Three men have been charged following allegations of computer hacking and the sharing of private information at the Football Association.

Dean Mohareb, 30, of Weybourne Drive, Woodley, Stockport, has been charged with perverting the course of justice and unauthorised access to computer data, while Liam Cliff, 18, of Woodlands Road, Manchester, and Vincent Rossi, 46, of Wingfield Avenue, Wilmslow have been charged with perverting the course of justice.

Delroy Facey

Delroy Facey

They will appear at Stockport Magistrates’ Court on December 5, Greater Manchester Police said.

Mohareb, a Football League referee, is a senior member of the FA’s referees department in his role as national referee development manager.

He was first arrested over allegations that he hacked into a colleague’s email account in October last year. Police seized a number of electrical items from his home on that occasion.
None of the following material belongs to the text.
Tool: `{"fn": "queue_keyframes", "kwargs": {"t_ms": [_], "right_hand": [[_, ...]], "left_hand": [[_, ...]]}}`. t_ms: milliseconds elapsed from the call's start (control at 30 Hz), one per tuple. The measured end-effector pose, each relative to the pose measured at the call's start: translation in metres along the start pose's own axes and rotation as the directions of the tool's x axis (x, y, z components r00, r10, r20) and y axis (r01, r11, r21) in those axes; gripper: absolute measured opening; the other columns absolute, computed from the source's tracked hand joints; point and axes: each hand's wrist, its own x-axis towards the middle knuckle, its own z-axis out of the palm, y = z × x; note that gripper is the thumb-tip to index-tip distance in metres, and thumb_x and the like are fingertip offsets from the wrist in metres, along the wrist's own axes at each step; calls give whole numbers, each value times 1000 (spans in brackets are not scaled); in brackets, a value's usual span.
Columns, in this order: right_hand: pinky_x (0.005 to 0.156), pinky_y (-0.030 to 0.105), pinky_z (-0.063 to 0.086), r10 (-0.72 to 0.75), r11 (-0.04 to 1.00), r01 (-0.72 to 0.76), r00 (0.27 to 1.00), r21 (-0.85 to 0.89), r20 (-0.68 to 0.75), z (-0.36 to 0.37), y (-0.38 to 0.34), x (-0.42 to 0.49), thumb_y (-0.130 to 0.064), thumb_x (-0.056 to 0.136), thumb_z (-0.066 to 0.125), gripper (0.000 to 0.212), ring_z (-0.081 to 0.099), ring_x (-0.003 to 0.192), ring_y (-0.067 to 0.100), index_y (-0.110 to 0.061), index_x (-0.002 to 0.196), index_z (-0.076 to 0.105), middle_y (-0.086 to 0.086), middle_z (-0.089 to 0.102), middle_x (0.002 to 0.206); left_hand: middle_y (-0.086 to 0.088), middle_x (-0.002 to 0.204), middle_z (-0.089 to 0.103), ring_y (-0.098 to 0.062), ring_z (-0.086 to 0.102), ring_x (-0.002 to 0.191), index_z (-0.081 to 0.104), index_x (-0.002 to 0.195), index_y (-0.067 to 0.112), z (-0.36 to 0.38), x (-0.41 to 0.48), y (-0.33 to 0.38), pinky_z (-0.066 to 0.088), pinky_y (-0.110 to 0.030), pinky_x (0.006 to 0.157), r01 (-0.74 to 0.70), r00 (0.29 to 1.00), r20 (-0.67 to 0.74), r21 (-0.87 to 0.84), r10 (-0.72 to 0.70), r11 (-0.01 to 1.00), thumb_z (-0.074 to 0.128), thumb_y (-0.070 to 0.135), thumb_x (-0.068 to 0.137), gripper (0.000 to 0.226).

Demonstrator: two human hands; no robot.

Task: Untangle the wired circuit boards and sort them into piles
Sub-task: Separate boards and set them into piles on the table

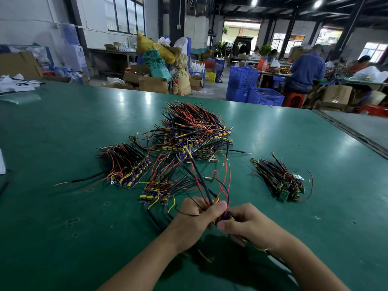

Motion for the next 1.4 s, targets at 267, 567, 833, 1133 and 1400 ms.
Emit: {"fn": "queue_keyframes", "kwargs": {"t_ms": [267, 567, 833, 1133, 1400], "right_hand": [[52, 24, 37, 15, 967, -3, 999, -254, 46, 2, 1, -2, -35, 93, 58, 28, 42, 47, 3, -23, 69, 51, -13, 49, 49], [56, 16, 39, -70, 993, 86, 980, -82, 188, 10, -9, -5, -28, 96, 59, 23, 49, 51, 5, -11, 80, 55, -9, 57, 56], [55, 16, 36, -134, 989, 122, 978, 83, 159, 18, -10, -5, -21, 96, 57, 16, 43, 53, 6, -17, 83, 50, -11, 52, 58], [56, 17, 37, -189, 966, 168, 978, 196, 92, 29, -10, -4, -34, 91, 62, 16, 41, 56, 4, -28, 79, 54, -13, 47, 61], [53, 16, 35, -253, 963, 254, 967, 90, -21, 36, -14, 0, -32, 87, 63, 17, 39, 54, 4, -22, 80, 52, -12, 47, 60]], "left_hand": [[-3, 60, 61, -14, 57, 62, 64, 70, 7, 8, 3, -7, 48, -37, 70, 131, 986, -138, 312, -91, 941, 54, 73, 69, 67], [5, 51, 34, -14, 34, 50, 40, 50, 17, 6, 1, 1, 27, -32, 54, 54, 994, -96, 119, -43, 991, 55, 40, 85, 44], [-8, 62, 32, -19, 33, 60, 39, 60, 7, 8, 2, -1, 29, -34, 61, 76, 990, -111, -128, -90, 989, 59, 43, 79, 45], [2, 54, 34, -16, 34, 52, 43, 52, 22, 7, 3, -7, 29, -32, 56, 205, 959, -120, -338, -258, 918, 68, 49, 66, 39], [4, 52, 35, -12, 36, 46, 46, 51, 23, 8, 7, -4, 33, -24, 48, 216, 938, -113, -552, -329, 805, 72, 41, 63, 34]]}}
Mohareb was suspended by the FA in February. The other two men are not FA employees, it is understood.

The FA has declined to comment on the matter while legal proceedings are going on.

Separately, a former Premier League footballer from Yorkshire was among seven people arrested yesterday as part of an investigation into alleged match-fixing – two of whom have been charged.

The seven, held as part of a National Crime Agency (NCA) crackdown on a suspected international betting syndicate, were reported to also include three current footballers.

Huddersfield-born striker Delroy Facey, 33, was yesterday bailed pending further inquiries along with four others detained in connection with the inquiry. His career began at Huddersfield Town and included spells at Bradford City, Hull City and Rotherham as well as Bolton in the Premier League.

The NCA said two men – Chann Sankaran, a 33-year-old Singapore national, and Krishna Sanjey Ganeshan, a 43-year-old with dual UK and Singaporean nationality – had been charged with conspiracy to defraud bookmakers by influencing the outcome of matches.

The men, who are alleged to be members of an international illegal betting syndicate based in Singapore, are due to appear before Cannock magistrates’ court in Staffordshire today.

The arrests were made following an investigation by the Daily Telegraph during which undercover reporters discussed the possibility of influencing the scores and outcomes of lower-league English games for as little as £50,000.

The NCA said it has been working closely with the Gambling Commission and the Football Association during the inquiry.

In a meeting secretly filmed by the newspaper, a fixer claimed gamblers could stand to make hundreds of thousands of pounds using insider information to place bets with Asian companies.

The man, who met undercover reporters in Manchester, is reported to have planned to target two matches this month.

At one meeting, the alleged fixer claimed the syndicate would get a player to be booked early in a game as a signal the match was fixed.